The United Nation's Climate Change Panel has estimated that the global average temperature rise expected
by the year 2100 could be as much as 6°C, causing forest fires and dieback on land and coral bleaching
in the ocean. Few species, if any, will be immune from the changes in temperature, rainfall and sea
levels. The panel believes that if such catastrophic temperature rises are to be avoided, the quantity
of greenhouse gases, especially carbon dioxide, being released into the atmosphere must be reduced. That
will depend on slowing the rate of deforestation and, more crucially, finding alternatives to coal, oil
and gas as our principal energy sources.
Technologies do exist to reduce or eliminate carbon dioxide as a waste product of our energy consumption.
Wind power and solar power are both spreading fast, but what are we doing about traffic? Electric cars
are one possible option, but their range and the time it takes to charge their batteries pose serious
limitations. However, the technology that shows the most potential to make cars climate-friendly is
fuel-cell technology. This was actually invented in the late nineteenth century, but because the world's
motor industry put its effort into developing the combustion engine, it was never refined for mass
production. One of the first prototype fuel-cell-powered vehicles have been built by the Ford Motor
Company. It is like a conventional car, only with better acceleration and a smoother ride. Ford
engineers expect to be able to produce a virtually silent vehicle in the future.

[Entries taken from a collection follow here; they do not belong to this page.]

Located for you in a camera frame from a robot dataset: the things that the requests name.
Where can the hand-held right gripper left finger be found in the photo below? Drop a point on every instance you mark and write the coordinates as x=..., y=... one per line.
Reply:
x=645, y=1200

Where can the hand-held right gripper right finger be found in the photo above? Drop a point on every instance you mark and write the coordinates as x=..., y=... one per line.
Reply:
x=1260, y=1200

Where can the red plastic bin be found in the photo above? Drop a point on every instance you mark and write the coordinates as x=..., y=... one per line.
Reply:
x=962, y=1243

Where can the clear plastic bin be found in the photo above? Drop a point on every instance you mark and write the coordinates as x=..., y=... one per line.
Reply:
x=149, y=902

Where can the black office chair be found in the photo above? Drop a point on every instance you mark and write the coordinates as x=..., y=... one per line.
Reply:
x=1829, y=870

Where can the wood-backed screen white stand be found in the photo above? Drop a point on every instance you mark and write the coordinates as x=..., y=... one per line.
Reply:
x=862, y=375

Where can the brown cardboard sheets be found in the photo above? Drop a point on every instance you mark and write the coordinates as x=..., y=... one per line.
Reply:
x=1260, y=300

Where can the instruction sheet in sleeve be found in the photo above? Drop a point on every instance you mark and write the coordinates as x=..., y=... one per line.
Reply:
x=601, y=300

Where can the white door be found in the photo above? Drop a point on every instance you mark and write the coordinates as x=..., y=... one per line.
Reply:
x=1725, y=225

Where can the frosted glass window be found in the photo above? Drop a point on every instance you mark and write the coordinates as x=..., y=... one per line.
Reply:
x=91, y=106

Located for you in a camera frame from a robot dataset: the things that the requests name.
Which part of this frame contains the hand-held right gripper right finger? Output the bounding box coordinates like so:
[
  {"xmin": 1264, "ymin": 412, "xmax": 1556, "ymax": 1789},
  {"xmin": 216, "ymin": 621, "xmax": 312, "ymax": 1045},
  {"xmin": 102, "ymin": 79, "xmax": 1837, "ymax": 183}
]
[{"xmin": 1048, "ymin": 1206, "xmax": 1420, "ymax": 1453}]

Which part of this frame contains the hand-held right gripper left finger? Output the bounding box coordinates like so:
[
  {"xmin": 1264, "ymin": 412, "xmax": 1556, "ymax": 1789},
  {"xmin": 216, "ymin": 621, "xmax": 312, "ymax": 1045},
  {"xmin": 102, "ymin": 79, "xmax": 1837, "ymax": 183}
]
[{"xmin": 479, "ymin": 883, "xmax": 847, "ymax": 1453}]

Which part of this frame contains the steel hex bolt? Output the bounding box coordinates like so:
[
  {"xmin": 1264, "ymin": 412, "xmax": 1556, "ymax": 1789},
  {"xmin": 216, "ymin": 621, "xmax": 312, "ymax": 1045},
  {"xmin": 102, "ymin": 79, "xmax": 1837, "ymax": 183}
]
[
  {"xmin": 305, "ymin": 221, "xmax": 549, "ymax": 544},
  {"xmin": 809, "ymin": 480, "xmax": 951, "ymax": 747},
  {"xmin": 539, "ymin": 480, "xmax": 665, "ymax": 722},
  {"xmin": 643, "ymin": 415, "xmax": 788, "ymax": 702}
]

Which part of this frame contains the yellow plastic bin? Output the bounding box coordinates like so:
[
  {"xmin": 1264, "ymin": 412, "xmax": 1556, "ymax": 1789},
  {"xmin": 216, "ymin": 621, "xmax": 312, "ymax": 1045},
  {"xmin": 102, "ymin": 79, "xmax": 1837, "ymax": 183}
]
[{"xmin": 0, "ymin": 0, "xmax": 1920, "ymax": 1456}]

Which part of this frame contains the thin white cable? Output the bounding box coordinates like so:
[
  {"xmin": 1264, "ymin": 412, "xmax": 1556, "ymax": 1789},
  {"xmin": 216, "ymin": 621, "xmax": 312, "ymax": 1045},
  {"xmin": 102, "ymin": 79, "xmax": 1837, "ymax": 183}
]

So what's the process involved – and is there a catch? Hydrogen goes into the fuel tank, producing
electricity. The only emission from the exhaust pipe is water. The fuel-cell is, in some ways similar to
a battery, but unlike a battery, it does not run down. As long as hydrogen and oxygen are supplied to
the cell, it will keep on generating electricity. Some cells work off methane and a few use liquid fuels
such as methanol, but fuel-ceils using hydrogen probably have the most potential. Furthermore, they need
not be limited to transport. Fuel-cells can be made in a huge range of size, small enough for portable
computers or large enough for power stations. They have no moving parts and therefore need no oil. They
just need a supply of hydrogen. The big question, then, is where to get it from.
One source of hydrogen is water. But to exploit the abundant resource, electricity is needed, and if the
electricity is produced by a coal-fired power station or other fossil fuel, then the overall carbon
reduction benefit of the fuel-cell disappears. Renewable sources, such as wind and solar power, do not
produce enough energy for it to be economically viable to use them in the 'manufacture' of hydrogen as a
transport fuel. Another source of hydrogen is, however, available and could provide a supply pending the
development of more efficient and cheaper renewable energy technologies. By splitting natural gas
(methane) into its constituent parts, hydrogen and carbon dioxide are produced. One way round the
problem of what to do with the carbon dioxide could be to store it back below ground – so-called
geological sequestration. Oil companies, such as Norway's Statoil, are experimenting with storing carbon
dioxide below ground in oil and gas wells.
With freak weather conditions, arguably caused by global warming, frequently in the headlines, the urgent
need to get fuel-cell vehicles will be available in most showrooms. Even now, fuel-cell buses are
operating in the US, while in Germany a courier company is planning to take delivery of
fuel-cell-powered vans in the near future. The fact that centrally-run fleets of buses and vans are the
first fuel-cell vehicles identifies another challenge – fuel distribution. The refueling facilities
necessary to top up hydrogen-powered vehicles are available only in a very few places at present. Public
transport and delivery firms are logical places to start since their vehicles are operated from central
depots.
Fuel-cell technology is being developed right across the automotive industry. This technology could have
a major impact in slowing down climate change, but further investment is needed if the industry – and
the world's wildlife – is to have a long-term future.